(What is required)
The task calls for each record to be given again exactly.

(Data for this exercise)
:::

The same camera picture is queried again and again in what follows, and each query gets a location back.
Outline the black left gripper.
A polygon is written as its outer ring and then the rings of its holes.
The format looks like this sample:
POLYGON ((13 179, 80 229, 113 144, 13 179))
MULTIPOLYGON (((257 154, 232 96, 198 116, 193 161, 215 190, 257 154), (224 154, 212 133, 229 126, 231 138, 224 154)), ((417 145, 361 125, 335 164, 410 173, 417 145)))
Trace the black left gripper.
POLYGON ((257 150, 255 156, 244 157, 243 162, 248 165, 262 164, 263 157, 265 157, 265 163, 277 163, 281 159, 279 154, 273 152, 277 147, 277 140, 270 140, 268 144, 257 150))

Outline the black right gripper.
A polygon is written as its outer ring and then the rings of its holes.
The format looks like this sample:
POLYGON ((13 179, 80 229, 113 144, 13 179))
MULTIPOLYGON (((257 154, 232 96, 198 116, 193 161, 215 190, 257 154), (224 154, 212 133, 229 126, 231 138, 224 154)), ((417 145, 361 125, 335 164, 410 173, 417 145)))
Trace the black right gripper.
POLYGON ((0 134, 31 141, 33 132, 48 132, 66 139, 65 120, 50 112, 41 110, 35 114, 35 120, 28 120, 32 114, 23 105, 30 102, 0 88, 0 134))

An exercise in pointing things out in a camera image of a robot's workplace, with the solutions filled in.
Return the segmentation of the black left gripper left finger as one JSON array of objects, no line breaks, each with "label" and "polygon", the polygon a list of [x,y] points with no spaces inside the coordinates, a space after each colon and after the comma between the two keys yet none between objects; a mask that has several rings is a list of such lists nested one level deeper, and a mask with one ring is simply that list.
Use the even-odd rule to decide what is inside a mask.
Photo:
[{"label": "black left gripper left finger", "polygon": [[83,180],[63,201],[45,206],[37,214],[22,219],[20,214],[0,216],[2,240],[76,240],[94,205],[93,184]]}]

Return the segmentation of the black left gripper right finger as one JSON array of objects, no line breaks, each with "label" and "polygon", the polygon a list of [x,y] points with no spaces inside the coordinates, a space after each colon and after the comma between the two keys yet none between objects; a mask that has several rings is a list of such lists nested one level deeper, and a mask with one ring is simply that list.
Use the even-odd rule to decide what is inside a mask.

:::

(Answer area)
The same camera picture is queried again and again in what follows, and each query gets a location back.
Outline the black left gripper.
A polygon is written as its outer ring and then the rings of its holes.
The format looks like this sample:
POLYGON ((13 179, 80 229, 113 144, 13 179))
MULTIPOLYGON (((257 154, 232 96, 198 116, 193 161, 215 190, 257 154), (224 154, 212 133, 229 126, 231 138, 224 154)), ((417 145, 361 125, 335 164, 410 173, 417 145)))
Trace the black left gripper.
POLYGON ((257 150, 255 156, 244 157, 243 162, 248 165, 262 164, 263 157, 265 157, 265 163, 277 163, 281 159, 279 154, 273 152, 277 147, 277 140, 270 140, 268 144, 257 150))

Outline the black right gripper.
A polygon is written as its outer ring and then the rings of its holes.
The format looks like this sample:
POLYGON ((13 179, 80 229, 113 144, 13 179))
MULTIPOLYGON (((257 154, 232 96, 198 116, 193 161, 215 190, 257 154), (224 154, 212 133, 229 126, 231 138, 224 154)), ((417 145, 361 125, 335 164, 410 173, 417 145)))
Trace the black right gripper.
POLYGON ((0 134, 31 141, 33 132, 48 132, 66 139, 65 120, 50 112, 41 110, 35 114, 35 120, 28 120, 32 114, 23 105, 30 102, 0 88, 0 134))

An exercise in pointing things out in a camera image of a robot's workplace, with the solutions filled in.
Return the segmentation of the black left gripper left finger as one JSON array of objects, no line breaks, each with "label" and "polygon", the polygon a list of [x,y] points with no spaces inside the coordinates, a space after each colon and after the comma between the two keys yet none between objects; a mask that has several rings is a list of such lists nested one level deeper, and a mask with one ring is simply that list.
Use the even-odd rule to decide what is inside a mask.
Photo:
[{"label": "black left gripper left finger", "polygon": [[83,180],[63,201],[45,206],[37,214],[22,219],[20,214],[0,216],[2,240],[76,240],[94,205],[93,184]]}]

Return the segmentation of the black left gripper right finger as one JSON array of objects, no line breaks, each with "label" and "polygon", the polygon a list of [x,y] points with no spaces inside the coordinates, a space after each colon and after the comma between the two keys yet none between objects; a mask that has several rings is a list of such lists nested one level deeper, and a mask with one ring is simply that list.
Use the even-odd rule to decide what is inside a mask.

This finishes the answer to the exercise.